■ **TASK DESCRIPTION**: Exactly the lines below from the one with "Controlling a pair" up to and including the one with "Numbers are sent" make up the answer, with nothing else added.

■ **DATA SHOWN**:

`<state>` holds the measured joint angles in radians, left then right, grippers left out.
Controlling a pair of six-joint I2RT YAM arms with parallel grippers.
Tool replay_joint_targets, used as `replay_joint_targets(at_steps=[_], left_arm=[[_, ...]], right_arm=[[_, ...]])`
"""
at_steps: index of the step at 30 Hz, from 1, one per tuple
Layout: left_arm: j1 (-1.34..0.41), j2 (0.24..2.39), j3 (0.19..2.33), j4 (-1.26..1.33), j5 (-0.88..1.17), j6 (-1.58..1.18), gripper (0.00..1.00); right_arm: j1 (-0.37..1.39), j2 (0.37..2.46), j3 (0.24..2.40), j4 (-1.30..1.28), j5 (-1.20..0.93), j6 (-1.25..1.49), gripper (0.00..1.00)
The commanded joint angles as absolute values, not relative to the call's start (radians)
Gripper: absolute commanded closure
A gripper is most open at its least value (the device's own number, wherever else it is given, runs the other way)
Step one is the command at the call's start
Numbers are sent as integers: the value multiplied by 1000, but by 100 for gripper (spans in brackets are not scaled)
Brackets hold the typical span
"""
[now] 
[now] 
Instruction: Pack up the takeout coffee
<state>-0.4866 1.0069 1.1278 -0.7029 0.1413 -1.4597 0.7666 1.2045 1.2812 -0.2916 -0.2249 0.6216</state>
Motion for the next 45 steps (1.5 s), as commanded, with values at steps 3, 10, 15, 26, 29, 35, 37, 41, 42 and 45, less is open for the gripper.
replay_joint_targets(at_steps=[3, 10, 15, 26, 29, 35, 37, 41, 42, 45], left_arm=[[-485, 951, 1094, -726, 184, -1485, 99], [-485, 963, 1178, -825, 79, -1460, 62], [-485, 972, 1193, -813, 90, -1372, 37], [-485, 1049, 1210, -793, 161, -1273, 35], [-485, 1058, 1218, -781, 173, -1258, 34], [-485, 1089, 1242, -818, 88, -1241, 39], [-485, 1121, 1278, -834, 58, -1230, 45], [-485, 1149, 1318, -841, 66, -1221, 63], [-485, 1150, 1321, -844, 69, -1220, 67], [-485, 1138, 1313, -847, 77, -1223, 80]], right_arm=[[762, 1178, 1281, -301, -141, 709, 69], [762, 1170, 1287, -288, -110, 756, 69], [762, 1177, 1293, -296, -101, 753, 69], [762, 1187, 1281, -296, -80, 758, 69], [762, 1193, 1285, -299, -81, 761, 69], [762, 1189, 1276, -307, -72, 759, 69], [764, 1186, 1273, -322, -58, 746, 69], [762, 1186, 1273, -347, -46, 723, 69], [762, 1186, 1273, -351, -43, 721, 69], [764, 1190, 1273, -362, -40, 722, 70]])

■ **EXERCISE RESULT**:
Controlling a pair of six-joint I2RT YAM arms with parallel grippers.
Tool replay_joint_targets, used as `replay_joint_targets(at_steps=[_], left_arm=[[_, ...]], right_arm=[[_, ...]])`
"""
at_steps: index of the step at 30 Hz, from 1, one per tuple
Layout: left_arm: j1 (-1.34..0.41), j2 (0.24..2.39), j3 (0.19..2.33), j4 (-1.26..1.33), j5 (-0.88..1.17), j6 (-1.58..1.18), gripper (0.00..1.00); right_arm: j1 (-0.37..1.39), j2 (0.37..2.46), j3 (0.24..2.40), j4 (-1.30..1.28), j5 (-1.20..0.93), j6 (-1.25..1.49), gripper (0.00..1.00)
The commanded joint angles as absolute values, not relative to the call's start (radians)
Gripper: absolute commanded closure
A gripper is most open at its least value (the device's own number, wherever else it is given, runs the other way)
Step one is the command at the call's start
Numbers are sent as integers: the value multiplied by 1000, but by 100 for gripper (spans in brackets are not scaled)

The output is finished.